Make it your goal in every sermon to move the congregation emotionally, teach them excellently, and give them some piece of interesting information they have ever heard before- Leadership Institute 2009, Adam Hamilton.
Know when to end the sermon. Don’t circle the airport three times before you land the plane by winding down your delivery as through you are ending and then making another point. Your delivery should slow down a little right before the end as you are dramatically reminding the congregation of your main point in the conclusion of your sermon.
Be a learner, a reader, so that your illustrations, vocabulary, and conversation can appeal to a wide range of people. You will be able to vary your illustrations from week to week to include the interests of your diverse congregation- men, women, sports fans, artists, businesspersons, students, the young and old. This will make your preaching more relevant to more people. Don’t get stuck in a rut of talking about only what interests you. –Community of Kindness, Steve Sjogren
You will probably title your sermons according to the culture of your church and your own style. If your style and church’s culture match Rick Warren’s, then make your sermon titles reflect the actual application of your sermon’s main point. Ex. If your sermon’s main point is “Trust God to guide you even when you can’t see what God is doing”, then your title might be, “How to Trust God When You Can’t See What God is Doing”.
It seems simplistic, but how many sermons have we heard with bizarre, meaningless titles? Use sermon titles that make a person want to hear what you have to say- Purpose-Driven Church, Rick Warren. Rob Bell uses more artistic, witty titles because that fits his style and culture, but I think his titles still accomplish the goal of making his congregation want to hear the sermon.
I write out my sermons in full manuscript form, but I do not read it when I deliver the sermon! I find that when I preach after writing a manuscript, I have automatically committed it to memory. I write my sermons in manuscript form for several reasons:
- Writing several drafts of the sermon enables me to consolidate and organize my ideas.
- Writing several drafts of the sermon enables me to refine my language for maximum clarity, conciseness, and impact.

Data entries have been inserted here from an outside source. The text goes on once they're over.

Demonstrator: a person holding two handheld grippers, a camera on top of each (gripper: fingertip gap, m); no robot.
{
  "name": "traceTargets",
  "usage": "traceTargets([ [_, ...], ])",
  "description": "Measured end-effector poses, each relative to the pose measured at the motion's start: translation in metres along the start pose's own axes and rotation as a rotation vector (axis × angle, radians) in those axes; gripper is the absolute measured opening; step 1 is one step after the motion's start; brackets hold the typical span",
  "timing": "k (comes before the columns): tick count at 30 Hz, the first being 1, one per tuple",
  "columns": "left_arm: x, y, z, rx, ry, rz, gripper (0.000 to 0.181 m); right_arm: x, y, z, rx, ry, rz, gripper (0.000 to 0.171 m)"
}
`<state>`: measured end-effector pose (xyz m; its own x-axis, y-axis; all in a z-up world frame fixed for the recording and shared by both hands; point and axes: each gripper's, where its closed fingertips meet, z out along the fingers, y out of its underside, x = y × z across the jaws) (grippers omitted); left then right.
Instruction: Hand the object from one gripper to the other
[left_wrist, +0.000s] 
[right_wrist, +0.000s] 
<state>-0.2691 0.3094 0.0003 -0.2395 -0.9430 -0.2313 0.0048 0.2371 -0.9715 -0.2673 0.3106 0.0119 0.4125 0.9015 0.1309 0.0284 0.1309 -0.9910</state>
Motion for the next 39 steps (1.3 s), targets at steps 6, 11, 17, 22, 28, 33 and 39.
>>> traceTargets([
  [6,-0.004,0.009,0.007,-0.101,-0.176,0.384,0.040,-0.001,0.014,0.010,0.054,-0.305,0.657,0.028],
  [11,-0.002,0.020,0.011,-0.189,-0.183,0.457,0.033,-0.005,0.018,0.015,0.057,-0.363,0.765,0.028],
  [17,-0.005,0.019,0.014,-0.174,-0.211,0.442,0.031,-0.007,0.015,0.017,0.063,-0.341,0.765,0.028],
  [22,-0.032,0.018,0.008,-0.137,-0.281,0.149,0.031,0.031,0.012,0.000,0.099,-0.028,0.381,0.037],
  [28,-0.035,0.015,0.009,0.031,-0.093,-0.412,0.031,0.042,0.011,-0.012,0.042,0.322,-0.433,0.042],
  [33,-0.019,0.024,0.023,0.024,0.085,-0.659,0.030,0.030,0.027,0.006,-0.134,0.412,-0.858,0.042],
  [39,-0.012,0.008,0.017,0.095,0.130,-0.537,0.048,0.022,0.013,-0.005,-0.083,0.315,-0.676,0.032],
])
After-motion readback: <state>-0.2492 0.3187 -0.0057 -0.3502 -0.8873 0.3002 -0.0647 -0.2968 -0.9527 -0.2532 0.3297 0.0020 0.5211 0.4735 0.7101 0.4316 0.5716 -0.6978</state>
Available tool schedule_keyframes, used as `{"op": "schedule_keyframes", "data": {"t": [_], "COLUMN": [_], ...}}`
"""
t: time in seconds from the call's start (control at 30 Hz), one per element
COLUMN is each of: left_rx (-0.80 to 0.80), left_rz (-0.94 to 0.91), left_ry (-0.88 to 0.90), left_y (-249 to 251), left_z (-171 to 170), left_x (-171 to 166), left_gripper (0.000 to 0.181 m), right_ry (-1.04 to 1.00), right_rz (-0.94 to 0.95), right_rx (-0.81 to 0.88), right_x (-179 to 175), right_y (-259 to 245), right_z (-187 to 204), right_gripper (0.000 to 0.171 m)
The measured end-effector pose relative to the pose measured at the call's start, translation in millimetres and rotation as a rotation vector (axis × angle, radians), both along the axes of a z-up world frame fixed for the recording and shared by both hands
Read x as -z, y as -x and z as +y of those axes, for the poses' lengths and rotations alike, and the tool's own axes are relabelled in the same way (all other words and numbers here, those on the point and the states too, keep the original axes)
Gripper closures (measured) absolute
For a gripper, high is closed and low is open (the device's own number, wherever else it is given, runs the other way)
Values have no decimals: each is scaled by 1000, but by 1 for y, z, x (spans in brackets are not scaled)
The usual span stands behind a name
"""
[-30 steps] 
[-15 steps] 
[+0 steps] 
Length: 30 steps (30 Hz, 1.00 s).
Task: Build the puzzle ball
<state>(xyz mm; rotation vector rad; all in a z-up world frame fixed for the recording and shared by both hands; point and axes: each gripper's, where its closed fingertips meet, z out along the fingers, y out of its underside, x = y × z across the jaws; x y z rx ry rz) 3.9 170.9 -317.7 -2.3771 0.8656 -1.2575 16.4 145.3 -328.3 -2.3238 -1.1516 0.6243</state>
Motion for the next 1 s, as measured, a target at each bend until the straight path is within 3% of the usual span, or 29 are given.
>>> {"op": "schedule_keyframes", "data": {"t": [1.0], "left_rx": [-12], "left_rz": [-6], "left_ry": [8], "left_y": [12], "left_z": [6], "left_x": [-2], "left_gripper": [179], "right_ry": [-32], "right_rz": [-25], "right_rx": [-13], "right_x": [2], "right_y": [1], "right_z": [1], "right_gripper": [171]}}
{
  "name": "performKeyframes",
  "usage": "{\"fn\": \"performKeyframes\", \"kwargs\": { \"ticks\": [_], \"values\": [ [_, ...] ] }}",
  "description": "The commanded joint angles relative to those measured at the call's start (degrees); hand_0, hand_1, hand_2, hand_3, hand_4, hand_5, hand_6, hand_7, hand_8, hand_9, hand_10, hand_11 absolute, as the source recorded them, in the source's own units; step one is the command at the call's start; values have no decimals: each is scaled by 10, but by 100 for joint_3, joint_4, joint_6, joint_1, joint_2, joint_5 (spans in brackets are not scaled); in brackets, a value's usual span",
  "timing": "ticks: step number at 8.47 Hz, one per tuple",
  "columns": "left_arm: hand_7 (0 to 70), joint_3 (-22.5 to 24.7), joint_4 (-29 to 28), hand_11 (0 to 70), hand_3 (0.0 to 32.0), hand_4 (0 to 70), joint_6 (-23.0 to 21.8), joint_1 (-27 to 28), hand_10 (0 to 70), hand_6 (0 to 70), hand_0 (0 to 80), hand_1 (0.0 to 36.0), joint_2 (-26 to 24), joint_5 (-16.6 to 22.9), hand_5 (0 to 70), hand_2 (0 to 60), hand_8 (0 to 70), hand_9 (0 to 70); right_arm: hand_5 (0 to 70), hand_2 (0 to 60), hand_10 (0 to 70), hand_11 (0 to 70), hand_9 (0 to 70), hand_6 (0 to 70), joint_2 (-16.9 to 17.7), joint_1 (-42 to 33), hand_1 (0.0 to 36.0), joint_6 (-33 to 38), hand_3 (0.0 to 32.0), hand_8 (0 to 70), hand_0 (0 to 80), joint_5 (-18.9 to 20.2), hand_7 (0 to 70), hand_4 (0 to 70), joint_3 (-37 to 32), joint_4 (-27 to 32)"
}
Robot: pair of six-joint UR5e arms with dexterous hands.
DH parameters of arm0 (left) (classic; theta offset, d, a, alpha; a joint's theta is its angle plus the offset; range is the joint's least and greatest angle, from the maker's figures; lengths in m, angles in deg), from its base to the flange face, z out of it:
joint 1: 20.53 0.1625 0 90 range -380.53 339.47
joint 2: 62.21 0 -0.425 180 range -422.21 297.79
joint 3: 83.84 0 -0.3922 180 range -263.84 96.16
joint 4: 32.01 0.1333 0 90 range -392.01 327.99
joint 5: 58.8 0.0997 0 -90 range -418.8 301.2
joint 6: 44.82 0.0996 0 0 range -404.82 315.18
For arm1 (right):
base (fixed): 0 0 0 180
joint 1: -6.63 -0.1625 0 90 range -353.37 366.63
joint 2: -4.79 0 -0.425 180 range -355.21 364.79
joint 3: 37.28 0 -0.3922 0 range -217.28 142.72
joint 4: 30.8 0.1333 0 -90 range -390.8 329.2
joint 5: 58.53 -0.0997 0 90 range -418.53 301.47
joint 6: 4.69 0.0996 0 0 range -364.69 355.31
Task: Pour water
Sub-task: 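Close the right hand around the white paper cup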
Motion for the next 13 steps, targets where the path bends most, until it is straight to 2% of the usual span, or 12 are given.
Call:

- Writing several drafts of the sermon enables me to have the manuscript on the platform with me in case I forget something.
- Writing several drafts of the sermon helps me to not forget something.
- Writing several drafts of the sermon enables me to know how long my sermon is. With my delivery speed, 1 page of Times New Roman font, 12 pt., single spaced = 5 minutes of preaching time. I usually write 5-6 pages per sermon. I number each page on the bottom right hand corner, so I can see the next page number as I pick up the bottom right hand corner of the page to turn it. I don’t staple the pages together, so I can turn them easily. Details. Details.
- Writing several drafts of the sermon provides extra material that I cut from that sermon but save for later sermons… and it is already written.
- Writing several drafts of the sermon helps me to live with the sermon, let it speak to me, and form me before I preach it.
- Writing several drafts of the sermon enables me to email it to trusted friends to critique it and suggest ideas before I deliver it.
- Writing several drafts of the sermon enables me to… write several drafts of the sermon. In other words, what the congregation hears has been thought through, and I am not inflicting my unedited ideas on them straight from the hip.
Train other less experienced preachers by giving them the topic on which you are preaching and allowing them to write their own sermons on that topic. Then, share your sermons with each other and critique them the Friday before you preach yours.